**EXERCISE INSTRUCTIONS:** Nothing but a number should be given: the count of lines in the data that include the string "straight".
***
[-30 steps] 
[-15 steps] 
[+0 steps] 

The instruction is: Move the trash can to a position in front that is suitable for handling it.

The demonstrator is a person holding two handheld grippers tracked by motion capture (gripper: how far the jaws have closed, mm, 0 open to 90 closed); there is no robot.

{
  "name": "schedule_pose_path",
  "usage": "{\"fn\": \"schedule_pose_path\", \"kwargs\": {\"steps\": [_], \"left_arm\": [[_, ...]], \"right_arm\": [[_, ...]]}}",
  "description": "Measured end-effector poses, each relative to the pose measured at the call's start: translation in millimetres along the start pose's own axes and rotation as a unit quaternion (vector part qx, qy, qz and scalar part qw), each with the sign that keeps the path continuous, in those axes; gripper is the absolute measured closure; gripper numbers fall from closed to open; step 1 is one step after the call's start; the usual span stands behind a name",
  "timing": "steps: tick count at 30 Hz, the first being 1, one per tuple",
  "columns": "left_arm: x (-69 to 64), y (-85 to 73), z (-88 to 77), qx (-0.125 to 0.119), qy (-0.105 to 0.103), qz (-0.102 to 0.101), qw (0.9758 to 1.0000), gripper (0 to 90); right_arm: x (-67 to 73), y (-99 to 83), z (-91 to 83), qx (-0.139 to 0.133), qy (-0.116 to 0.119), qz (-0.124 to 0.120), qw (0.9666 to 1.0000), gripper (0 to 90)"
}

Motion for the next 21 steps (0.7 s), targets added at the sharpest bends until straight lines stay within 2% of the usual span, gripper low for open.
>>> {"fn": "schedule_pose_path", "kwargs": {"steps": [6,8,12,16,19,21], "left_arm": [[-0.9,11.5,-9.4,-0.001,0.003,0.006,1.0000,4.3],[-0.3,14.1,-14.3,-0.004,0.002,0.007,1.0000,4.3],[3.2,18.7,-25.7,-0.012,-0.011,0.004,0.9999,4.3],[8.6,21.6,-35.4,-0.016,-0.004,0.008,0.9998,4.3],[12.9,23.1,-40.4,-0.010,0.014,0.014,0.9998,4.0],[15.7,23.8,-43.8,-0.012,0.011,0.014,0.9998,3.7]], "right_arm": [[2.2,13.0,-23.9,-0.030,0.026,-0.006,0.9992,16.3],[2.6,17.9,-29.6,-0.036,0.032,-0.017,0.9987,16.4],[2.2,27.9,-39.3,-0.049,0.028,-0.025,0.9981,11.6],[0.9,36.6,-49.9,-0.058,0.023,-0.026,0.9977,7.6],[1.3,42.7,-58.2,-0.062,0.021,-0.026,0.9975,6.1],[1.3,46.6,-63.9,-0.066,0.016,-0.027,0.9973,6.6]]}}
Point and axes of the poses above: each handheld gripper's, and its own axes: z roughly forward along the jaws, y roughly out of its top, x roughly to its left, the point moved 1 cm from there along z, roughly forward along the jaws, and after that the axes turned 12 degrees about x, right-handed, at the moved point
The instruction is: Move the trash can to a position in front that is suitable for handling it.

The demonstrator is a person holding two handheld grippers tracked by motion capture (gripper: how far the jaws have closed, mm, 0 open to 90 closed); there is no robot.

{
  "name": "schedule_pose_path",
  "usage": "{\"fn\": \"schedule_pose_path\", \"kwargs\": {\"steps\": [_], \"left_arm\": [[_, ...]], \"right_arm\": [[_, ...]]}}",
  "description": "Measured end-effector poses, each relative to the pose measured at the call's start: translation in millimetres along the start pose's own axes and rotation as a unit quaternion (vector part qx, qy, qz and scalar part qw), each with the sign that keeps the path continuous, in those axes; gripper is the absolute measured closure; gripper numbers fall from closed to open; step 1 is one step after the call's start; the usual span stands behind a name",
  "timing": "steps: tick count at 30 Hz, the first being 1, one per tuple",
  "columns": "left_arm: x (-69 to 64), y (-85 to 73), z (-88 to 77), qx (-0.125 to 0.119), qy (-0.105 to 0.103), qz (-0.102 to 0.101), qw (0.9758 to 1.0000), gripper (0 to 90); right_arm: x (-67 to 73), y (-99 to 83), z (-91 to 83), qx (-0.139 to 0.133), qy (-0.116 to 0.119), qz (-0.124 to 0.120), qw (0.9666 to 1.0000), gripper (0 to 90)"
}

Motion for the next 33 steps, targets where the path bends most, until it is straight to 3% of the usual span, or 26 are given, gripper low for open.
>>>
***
**EXERCISE RESPONSE:** 2